# What the task asks:
An exact, complete copy of the data that follows is needed.

[Start of Attachment]

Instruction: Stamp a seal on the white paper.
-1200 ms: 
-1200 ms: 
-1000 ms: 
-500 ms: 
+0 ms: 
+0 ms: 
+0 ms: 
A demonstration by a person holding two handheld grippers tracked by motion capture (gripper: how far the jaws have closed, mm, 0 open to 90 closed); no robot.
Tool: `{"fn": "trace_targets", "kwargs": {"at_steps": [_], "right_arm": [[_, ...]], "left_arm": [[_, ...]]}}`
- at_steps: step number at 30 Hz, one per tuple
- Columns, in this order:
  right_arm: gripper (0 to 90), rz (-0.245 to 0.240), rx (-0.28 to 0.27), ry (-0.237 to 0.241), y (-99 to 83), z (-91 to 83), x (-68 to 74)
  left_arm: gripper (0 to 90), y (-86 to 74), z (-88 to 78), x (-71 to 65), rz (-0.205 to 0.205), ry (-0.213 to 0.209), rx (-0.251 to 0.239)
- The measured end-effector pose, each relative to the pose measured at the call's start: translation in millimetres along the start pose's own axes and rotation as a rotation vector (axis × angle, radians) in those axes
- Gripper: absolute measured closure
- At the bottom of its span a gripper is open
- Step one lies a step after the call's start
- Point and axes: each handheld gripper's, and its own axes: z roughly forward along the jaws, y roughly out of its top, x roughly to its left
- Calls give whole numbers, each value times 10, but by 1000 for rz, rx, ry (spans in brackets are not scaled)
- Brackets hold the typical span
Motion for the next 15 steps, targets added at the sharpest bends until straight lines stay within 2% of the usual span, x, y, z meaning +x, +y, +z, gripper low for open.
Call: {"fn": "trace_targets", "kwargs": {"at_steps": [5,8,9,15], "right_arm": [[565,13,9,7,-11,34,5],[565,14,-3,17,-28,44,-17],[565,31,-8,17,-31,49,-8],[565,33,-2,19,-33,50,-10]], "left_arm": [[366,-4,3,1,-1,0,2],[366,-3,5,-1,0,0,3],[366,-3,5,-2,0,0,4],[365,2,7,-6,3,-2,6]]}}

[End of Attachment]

# The completed task:
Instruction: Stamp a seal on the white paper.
-1200 ms: 
-1200 ms: 
-1000 ms: 
-500 ms: 
+0 ms: 
+0 ms: 
+0 ms: 
A demonstration by a person holding two handheld grippers tracked by motion capture (gripper: how far the jaws have closed, mm, 0 open to 90 closed); no robot.
Tool: `{"fn": "trace_targets", "kwargs": {"at_steps": [_], "right_arm": [[_, ...]], "left_arm": [[_, ...]]}}`
- at_steps: step number at 30 Hz, one per tuple
- Columns, in this order:
  right_arm: gripper (0 to 90), rz (-0.245 to 0.240), rx (-0.28 to 0.27), ry (-0.237 to 0.241), y (-99 to 83), z (-91 to 83), x (-68 to 74)
  left_arm: gripper (0 to 90), y (-86 to 74), z (-88 to 78), x (-71 to 65), rz (-0.205 to 0.205), ry (-0.213 to 0.209), rx (-0.251 to 0.239)
- The measured end-effector pose, each relative to the pose measured at the call's start: translation in millimetres along the start pose's own axes and rotation as a rotation vector (axis × angle, radians) in those axes
- Gripper: absolute measured closure
- At the bottom of its span a gripper is open
- Step one lies a step after the call's start
- Point and axes: each handheld gripper's, and its own axes: z roughly forward along the jaws, y roughly out of its top, x roughly to its left
- Calls give whole numbers, each value times 10, but by 1000 for rz, rx, ry (spans in brackets are not scaled)
- Brackets hold the typical span
Motion for the next 15 steps, targets added at the sharpest bends until straight lines stay within 2% of the usual span, x, y, z meaning +x, +y, +z, gripper low for open.
Call: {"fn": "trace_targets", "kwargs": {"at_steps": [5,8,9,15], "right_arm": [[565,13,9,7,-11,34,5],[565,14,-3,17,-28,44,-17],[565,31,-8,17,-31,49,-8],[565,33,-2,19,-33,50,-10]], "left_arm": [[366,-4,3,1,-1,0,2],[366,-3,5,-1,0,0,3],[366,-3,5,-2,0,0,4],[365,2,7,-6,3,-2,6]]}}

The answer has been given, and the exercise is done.